## [TASK GOAL]
Count lines, not occurrences: report how many lines in the records hold the string "plastic", and nothing else.

==== THE DATA

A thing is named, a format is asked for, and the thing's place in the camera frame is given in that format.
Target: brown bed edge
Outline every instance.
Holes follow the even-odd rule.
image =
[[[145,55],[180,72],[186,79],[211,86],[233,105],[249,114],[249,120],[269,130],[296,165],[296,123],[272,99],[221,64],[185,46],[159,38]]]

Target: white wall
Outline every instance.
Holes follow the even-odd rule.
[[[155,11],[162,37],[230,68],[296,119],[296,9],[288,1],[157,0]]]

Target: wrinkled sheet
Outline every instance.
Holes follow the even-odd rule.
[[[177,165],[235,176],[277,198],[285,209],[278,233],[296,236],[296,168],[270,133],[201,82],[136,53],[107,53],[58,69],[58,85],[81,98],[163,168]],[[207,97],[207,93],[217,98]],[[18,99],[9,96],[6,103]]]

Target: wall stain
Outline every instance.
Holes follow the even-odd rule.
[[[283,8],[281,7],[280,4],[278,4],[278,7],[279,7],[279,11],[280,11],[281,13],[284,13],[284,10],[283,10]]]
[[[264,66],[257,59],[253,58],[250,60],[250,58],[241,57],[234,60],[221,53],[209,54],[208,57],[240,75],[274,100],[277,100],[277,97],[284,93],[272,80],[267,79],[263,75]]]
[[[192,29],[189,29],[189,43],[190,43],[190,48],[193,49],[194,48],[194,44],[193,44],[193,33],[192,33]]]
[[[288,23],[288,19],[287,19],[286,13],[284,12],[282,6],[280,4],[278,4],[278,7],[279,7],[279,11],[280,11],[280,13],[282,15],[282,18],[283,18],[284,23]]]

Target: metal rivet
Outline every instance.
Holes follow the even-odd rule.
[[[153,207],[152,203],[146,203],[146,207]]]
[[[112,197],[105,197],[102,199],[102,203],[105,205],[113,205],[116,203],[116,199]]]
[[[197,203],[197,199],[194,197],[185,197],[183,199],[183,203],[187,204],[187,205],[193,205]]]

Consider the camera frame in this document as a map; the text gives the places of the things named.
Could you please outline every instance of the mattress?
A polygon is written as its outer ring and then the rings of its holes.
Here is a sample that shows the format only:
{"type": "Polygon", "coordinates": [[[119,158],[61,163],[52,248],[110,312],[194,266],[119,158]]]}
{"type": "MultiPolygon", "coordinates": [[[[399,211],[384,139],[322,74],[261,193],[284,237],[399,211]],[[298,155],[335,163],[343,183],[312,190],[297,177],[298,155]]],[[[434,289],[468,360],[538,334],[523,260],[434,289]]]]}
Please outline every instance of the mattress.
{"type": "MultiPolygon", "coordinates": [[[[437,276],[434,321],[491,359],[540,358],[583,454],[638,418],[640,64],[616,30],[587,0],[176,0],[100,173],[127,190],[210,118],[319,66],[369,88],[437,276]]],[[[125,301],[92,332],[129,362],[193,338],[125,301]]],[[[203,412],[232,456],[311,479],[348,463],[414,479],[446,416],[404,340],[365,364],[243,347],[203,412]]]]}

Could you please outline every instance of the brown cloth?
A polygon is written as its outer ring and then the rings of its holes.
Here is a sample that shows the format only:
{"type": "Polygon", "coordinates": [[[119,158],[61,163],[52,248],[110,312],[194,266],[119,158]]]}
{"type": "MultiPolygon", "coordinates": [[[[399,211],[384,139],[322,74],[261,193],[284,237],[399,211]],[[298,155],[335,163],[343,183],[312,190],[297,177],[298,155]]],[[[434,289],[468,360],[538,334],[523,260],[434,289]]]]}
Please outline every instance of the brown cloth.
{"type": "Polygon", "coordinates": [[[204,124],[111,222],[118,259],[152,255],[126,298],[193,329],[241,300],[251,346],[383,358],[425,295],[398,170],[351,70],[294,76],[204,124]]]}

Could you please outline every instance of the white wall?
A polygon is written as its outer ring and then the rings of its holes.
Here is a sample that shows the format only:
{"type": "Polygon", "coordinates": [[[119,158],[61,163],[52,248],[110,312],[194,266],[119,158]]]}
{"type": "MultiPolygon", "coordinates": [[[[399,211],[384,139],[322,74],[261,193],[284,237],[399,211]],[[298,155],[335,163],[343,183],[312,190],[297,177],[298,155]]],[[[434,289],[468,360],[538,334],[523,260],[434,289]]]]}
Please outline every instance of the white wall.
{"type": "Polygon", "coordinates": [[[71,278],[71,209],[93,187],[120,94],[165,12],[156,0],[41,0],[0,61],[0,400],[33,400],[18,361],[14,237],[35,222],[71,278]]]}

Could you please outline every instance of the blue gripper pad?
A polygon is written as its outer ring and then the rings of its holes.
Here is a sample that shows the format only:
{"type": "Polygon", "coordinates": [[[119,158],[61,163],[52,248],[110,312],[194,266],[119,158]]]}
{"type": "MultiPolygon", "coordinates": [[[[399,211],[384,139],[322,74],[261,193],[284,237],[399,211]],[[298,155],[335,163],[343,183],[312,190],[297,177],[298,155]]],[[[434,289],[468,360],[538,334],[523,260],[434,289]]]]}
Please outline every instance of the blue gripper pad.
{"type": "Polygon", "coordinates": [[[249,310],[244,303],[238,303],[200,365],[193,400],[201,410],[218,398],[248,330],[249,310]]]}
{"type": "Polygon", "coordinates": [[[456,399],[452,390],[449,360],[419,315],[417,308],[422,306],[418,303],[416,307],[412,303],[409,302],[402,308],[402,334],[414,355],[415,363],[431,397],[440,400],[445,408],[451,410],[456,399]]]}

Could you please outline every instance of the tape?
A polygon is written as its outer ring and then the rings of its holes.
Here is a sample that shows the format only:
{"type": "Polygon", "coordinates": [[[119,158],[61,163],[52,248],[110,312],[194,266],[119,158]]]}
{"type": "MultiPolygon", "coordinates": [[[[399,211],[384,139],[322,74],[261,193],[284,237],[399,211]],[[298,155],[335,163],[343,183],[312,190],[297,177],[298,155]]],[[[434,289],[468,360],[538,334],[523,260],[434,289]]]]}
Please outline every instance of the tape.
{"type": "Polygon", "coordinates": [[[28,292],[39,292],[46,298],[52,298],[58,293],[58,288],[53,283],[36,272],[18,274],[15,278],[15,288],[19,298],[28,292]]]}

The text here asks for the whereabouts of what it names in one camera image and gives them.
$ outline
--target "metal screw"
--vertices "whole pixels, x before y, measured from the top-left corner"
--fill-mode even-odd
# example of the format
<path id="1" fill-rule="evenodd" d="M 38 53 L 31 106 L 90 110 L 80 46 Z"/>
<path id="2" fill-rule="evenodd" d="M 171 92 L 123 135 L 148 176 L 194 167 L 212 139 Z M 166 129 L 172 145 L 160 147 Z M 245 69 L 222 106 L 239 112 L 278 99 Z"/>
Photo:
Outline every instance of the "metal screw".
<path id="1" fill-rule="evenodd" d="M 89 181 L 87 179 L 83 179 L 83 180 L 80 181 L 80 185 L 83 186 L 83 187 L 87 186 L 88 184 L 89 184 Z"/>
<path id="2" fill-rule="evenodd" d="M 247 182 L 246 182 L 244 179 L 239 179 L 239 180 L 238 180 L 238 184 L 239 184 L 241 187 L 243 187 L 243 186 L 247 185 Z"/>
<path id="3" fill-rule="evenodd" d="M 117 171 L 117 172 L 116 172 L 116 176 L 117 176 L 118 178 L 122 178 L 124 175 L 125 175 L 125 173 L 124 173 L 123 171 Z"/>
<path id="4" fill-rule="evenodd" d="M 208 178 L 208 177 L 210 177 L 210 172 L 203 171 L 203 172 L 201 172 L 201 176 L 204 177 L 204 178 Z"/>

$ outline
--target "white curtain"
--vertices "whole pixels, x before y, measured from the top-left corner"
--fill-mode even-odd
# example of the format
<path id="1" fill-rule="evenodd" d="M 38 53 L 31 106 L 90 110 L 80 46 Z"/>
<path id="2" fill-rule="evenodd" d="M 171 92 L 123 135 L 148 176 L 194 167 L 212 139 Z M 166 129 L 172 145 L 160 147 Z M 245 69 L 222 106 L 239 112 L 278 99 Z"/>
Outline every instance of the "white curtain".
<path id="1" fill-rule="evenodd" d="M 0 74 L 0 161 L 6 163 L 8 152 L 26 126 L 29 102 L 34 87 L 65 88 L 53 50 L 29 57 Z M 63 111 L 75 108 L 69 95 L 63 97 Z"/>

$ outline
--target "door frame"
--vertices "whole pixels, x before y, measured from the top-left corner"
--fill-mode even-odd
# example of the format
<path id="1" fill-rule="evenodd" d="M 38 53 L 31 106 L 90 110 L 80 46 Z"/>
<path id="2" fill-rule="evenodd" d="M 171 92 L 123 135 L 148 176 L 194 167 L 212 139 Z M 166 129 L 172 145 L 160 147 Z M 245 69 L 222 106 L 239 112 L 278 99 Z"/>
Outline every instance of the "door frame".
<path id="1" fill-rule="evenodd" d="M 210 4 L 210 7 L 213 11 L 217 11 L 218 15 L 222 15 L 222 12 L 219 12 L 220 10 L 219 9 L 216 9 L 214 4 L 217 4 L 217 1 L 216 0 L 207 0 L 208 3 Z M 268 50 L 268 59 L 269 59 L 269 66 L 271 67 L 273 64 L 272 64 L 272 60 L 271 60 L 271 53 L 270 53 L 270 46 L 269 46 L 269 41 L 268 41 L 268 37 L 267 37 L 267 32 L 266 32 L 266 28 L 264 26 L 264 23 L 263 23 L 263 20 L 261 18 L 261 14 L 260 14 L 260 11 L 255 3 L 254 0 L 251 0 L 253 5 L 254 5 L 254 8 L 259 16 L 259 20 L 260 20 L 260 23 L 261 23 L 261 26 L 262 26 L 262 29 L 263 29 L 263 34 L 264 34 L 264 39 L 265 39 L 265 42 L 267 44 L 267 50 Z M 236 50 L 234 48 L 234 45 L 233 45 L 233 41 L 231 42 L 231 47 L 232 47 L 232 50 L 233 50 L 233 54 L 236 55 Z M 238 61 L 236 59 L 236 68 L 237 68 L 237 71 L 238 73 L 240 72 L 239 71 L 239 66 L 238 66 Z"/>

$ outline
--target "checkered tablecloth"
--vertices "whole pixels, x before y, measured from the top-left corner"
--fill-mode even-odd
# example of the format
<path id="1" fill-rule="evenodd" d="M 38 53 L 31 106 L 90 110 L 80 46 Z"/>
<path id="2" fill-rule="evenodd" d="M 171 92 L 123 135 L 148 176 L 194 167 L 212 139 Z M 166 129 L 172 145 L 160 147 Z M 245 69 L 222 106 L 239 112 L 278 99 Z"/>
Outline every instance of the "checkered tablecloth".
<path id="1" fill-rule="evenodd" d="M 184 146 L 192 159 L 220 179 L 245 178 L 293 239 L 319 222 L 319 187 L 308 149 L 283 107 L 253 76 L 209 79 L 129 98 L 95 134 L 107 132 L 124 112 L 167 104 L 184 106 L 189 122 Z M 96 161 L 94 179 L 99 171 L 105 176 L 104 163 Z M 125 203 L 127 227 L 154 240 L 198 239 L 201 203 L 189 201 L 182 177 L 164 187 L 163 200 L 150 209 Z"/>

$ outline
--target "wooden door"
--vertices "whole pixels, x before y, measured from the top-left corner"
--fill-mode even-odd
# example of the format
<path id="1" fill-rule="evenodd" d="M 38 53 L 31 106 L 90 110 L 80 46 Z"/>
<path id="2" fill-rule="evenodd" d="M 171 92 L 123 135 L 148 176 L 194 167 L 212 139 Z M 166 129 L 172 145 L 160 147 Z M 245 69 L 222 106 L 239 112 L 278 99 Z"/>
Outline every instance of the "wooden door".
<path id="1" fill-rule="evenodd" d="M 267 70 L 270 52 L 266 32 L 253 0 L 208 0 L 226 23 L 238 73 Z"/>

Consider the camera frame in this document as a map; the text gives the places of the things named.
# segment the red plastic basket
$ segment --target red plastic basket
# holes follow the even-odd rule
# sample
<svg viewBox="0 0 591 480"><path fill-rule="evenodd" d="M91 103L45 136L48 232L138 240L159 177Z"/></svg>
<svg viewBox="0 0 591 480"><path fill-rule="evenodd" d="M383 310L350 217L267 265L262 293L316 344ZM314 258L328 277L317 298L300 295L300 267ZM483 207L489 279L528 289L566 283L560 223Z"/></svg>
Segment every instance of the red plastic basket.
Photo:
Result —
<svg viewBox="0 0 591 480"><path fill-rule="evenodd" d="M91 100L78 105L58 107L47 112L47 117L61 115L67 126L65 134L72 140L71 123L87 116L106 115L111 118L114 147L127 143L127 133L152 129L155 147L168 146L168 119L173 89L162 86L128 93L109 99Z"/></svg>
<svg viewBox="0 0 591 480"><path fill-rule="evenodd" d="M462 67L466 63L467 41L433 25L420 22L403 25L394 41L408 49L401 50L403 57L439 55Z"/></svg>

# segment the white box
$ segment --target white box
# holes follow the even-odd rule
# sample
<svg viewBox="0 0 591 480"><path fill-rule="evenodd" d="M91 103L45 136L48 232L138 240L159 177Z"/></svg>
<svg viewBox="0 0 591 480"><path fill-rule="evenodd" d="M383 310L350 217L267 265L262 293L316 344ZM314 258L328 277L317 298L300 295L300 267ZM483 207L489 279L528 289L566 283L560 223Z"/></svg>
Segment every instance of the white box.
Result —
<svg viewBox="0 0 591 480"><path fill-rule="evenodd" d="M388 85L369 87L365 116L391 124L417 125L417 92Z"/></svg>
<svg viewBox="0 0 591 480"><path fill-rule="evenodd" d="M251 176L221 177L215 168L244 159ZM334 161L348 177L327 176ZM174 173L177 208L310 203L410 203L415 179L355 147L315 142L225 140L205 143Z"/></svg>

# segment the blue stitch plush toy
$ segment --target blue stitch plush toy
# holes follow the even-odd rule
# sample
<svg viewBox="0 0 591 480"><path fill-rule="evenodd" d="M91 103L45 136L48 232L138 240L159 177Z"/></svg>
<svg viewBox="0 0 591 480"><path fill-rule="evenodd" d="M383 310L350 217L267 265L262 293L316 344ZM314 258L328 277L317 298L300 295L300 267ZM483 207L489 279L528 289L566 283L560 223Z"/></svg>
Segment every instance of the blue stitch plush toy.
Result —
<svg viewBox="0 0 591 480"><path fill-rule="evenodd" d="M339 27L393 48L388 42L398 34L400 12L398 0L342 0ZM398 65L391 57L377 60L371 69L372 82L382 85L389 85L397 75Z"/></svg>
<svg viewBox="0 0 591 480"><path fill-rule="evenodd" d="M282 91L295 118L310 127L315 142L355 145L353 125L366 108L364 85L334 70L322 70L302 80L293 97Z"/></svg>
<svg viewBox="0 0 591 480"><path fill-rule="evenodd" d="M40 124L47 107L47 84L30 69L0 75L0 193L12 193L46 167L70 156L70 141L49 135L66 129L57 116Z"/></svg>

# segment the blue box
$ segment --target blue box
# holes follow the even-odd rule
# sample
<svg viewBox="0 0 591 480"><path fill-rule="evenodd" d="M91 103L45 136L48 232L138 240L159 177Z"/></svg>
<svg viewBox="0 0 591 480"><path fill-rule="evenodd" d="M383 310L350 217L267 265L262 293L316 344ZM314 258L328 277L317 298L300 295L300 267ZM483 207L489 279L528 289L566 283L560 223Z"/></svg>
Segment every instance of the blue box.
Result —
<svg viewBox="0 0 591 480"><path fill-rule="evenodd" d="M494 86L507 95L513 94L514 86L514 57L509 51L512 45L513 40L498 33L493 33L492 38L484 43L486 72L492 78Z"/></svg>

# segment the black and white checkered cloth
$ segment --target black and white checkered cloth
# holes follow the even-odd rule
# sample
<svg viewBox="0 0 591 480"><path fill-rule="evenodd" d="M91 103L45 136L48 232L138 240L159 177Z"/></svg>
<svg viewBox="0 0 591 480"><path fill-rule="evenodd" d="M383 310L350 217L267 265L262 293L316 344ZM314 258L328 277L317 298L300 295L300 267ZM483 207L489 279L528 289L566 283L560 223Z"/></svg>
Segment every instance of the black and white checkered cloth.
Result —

========

## [RESULT OF THIS EXERCISE]
3